Elephants rarely get cancer, which is puzzling because their massive size and long lifespans should make them prime candidates for runaway cell growth. The reason why might lie in a tumor-suppressing protein called p53.
The animals have 20 copies of the gene that makes p53, which patrols the body for damaged cells and can then pull off several anti-cancer tricks: stopping them from dividing, repairing damage or triggering them to self-destruct if they show hints of becoming cancerous.
But the power of this mechanism may be muted by the fact that humans only have one p53-producing gene: TP53. Mutations in the TP53 gene that affect p53 production are among the most common drivers of cancer in humans. People with Li-Fraumeni syndrome, who inherit a faulty gene, have a 90% chance of developing cancer by the time they turn 60, half of them before age 40.
Given its widespread impact in cancer, the prospect of harnessing this mechanism has made p53 a big-game target. It’s also vexed scientists for years.
“Unlike many oncology targets, where candidates are designed to selectively inhibit the activity of an oncogenic driver, drugging p53 poses the opposite challenge: the need to restore the function of an impaired tumor suppressor protein,” said Jonathan Bennett, vice president of discovery chemistry at Merck & Co., in a written statement.
Adding to the complexity is the fact that p53 mutations are highly variable.
“This remains a significant challenge in drug discovery and development,” Bennett said.
But because the gene is implicated in so many types of cancer, the payoff in drug development could be significant.
An undruggable target
For many years, p53 was considered ‘undruggable’ and a series of failures did little to raise confidence that it’s not. One of the most recent setbacks was Boehringer Ingelheim’s MDM2-targeting p53 drug, brigimadlin, which was scrapped after it failed in a phase 2/3 trial as a first-line option for a rare cancer that originates in fat cells called liposarcoma.

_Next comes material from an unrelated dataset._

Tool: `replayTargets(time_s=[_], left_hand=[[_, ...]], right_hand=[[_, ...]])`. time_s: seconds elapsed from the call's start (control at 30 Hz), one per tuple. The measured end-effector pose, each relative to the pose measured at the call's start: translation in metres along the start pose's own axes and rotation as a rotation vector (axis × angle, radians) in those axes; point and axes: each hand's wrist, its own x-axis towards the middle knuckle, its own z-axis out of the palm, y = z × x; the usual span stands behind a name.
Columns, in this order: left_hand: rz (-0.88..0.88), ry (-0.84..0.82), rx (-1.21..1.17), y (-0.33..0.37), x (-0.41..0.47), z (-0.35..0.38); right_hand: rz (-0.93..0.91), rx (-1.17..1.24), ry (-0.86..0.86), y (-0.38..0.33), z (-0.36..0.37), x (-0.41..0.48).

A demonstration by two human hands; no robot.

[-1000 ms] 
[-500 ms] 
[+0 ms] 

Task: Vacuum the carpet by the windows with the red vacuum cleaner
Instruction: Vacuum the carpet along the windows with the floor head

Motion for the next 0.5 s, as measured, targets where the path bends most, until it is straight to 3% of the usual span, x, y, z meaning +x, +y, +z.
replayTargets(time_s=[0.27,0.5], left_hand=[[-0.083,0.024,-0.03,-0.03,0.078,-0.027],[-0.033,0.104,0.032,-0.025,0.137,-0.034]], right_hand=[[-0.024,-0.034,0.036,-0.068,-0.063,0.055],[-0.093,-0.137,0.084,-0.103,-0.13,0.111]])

A number of companies, including Roche, Novartis and Sanofi, have also tried and failed to regulate p53 by targeting MDM2, a protein that degrades p53. By blocking MDM2, researchers hoped to boost p53 function.
Despite the setbacks, a few companies are still in the running, including Merck, which announced a p53 collaboration with Astex Pharmaceuticals in 2023. Among the furthest along is Kartos Therapeutics, which has an MDM2 candidate, navtemadlin in testing both as an add-on to ruxolitinib and as a standalone treatment in two phase 3 trials for myelofibrosis.
Ascentage Pharma is in phase 2 with its MDM2-p53 inhibitor, alrizomadlin, in combination with the PD-1drug toripalimab for advanced adenoid cystic carcinoma, a cancer that arises in secretory glands as well as in other solid tumors. The company released phase 2 results at ASCO in June, showing that the drug had an objective response rate of 16.7% and a 100% disease control rate. Lamassu also has an early-stage option, SA53, targeting the same mechanism.
After years of false starts and a graveyard of failed drugs, these glimmers of success offer hope that a new generation of p53 drugs is finally making progress.